The study aims to investigate how DANCR can alter the growth and metastasis of oral squamous cell carcinoma (OSCC) cells by regulating miR-216a-5p. The expression of DANCR and miR-216a-5p in OSCC patients and cells were measured. SCC15 and CAL-27 cells were selected to divide into Control, sh-NC, DANCR shRNA, DANCR, miR-216a-5p mimic, and DANCR + miR-216a-5p mimic groups. Dual-luciferase reporter gene assay was performed for the verification of the targeting relationship between miR-216a-5p and DANCR/Bcl-2/KLF12. We also quantified the abilities of OSCC cells regarding proliferation, invasion, migration and apoptosis, and the expression levels of apoptosis-related proteins were measured. Finally, the tumor-bearing nude mice were established to verify the effect of DANCR in vivo. Up-regulated DANCR expression and down-regulated miR-216a-5p expression were observed in both OSCC tissues and cells, and they were proven strongly correlated to the histological grade, clinical staging and lymph node metastasis of OSCC patients. Dual-luciferase reporter gene assay showed a target relationship between DANCR and miR-216a-5p, as well as between miR-216a-5p and Bcl-2/KLF12. Both DANCR shRNA and miR-216a-5p mimic decreased proliferative, migration and invasive abilities of OSCC cells with increased cell apoptosis. However, DANCR group showed completely opposite trends. Moreover, miR-216a-5p mimic could reverse the role of DANCR in promoting tumor growth. In-vivo experiment confirmed the inhibitory role of DANCR shRNA in tumor growth and metastasis. We concluded that DANCR may promote the growth and metastasis of OSCC cells and suppress OSCC cell apoptosis by sponging miR-216a-5p.

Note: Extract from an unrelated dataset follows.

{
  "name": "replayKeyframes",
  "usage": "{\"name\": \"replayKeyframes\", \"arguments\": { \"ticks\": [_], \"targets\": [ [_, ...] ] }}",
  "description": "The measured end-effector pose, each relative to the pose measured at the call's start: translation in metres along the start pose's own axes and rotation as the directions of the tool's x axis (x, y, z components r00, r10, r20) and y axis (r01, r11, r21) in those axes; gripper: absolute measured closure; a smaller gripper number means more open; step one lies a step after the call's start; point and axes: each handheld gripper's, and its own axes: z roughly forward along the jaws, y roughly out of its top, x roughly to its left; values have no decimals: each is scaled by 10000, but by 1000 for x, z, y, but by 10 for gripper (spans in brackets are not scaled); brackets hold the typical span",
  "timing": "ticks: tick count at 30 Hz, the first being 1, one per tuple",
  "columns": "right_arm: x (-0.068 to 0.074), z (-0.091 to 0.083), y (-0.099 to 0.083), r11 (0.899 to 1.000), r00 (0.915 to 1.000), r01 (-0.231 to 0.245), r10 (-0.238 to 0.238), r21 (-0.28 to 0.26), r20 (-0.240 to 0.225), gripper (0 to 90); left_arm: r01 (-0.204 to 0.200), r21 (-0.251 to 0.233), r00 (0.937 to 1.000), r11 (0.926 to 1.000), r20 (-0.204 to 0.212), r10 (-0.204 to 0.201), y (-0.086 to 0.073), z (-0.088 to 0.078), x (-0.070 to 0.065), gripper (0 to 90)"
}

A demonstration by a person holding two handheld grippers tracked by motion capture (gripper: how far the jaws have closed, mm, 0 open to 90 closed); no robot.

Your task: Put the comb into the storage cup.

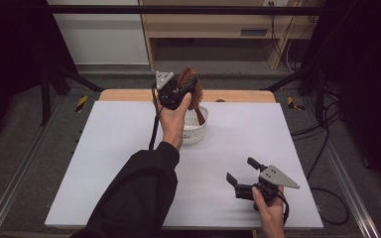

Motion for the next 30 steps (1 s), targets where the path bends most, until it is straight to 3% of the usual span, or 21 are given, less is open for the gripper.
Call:
{"name": "replayKeyframes", "arguments": {
  "ticks": [8,30],
  "targets": [
    [0,0,0,10000,10000,-37,37,-16,-10,29,-129,-37,9999,9999,34,129,-7,1,-3,494],
    [-1,0,0,9999,9999,-117,117,-44,-49,28,-185,173,9998,9997,-51,186,-20,4,2,493]
  ]
}}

这项研究旨在研究DANCR如何通过调节miR-216a-5p改变口腔鳞状细胞癌（OSCC）细胞的生长和转移。测定了OSCC患者和细胞中DANCR和miR-216a-5p的表达。选择SCC15和CAL-27细胞分为对照组，sh-NC，DANCR shRNA，DANCR，miR-216a-5p模拟物和DANCR + miR-216a-5p模拟物组。进行双荧光素酶报告基因测定以验证miR-216a-5p和DANCR / Bcl-2 / KLF12之间的靶向关系。我们还量化了OSCC细胞在增殖，侵袭，迁移和凋亡方面的能力，并测量了凋亡相关蛋白的表达水平。最后，建立了荷瘤裸鼠以验证DANCR在体内的作用。在OSCC组织和细胞中均观察到DANCR表达上调和miR-216a-5p表达下调，并且它们与OSCC患者的组织学分级，临床分期和淋巴结转移密切相关。双荧光素酶报告基因检测表明，DANCR与miR-216a-5p之间以及miR-216a-5p与Bcl-2 / KLF12之间存在靶标关系。DANCR shRNA和miR-216a-5p都可降低OSCC细胞的增殖，迁移和侵袭能力，并增加细胞凋亡。但是，DANCR组显示出完全相反的趋势。而且，miR-216a-5p模拟物可以逆转DANCR在促进肿瘤生长中的作用。体内实验证实了DANCR shRNA在肿瘤生长和转移中的抑制作用。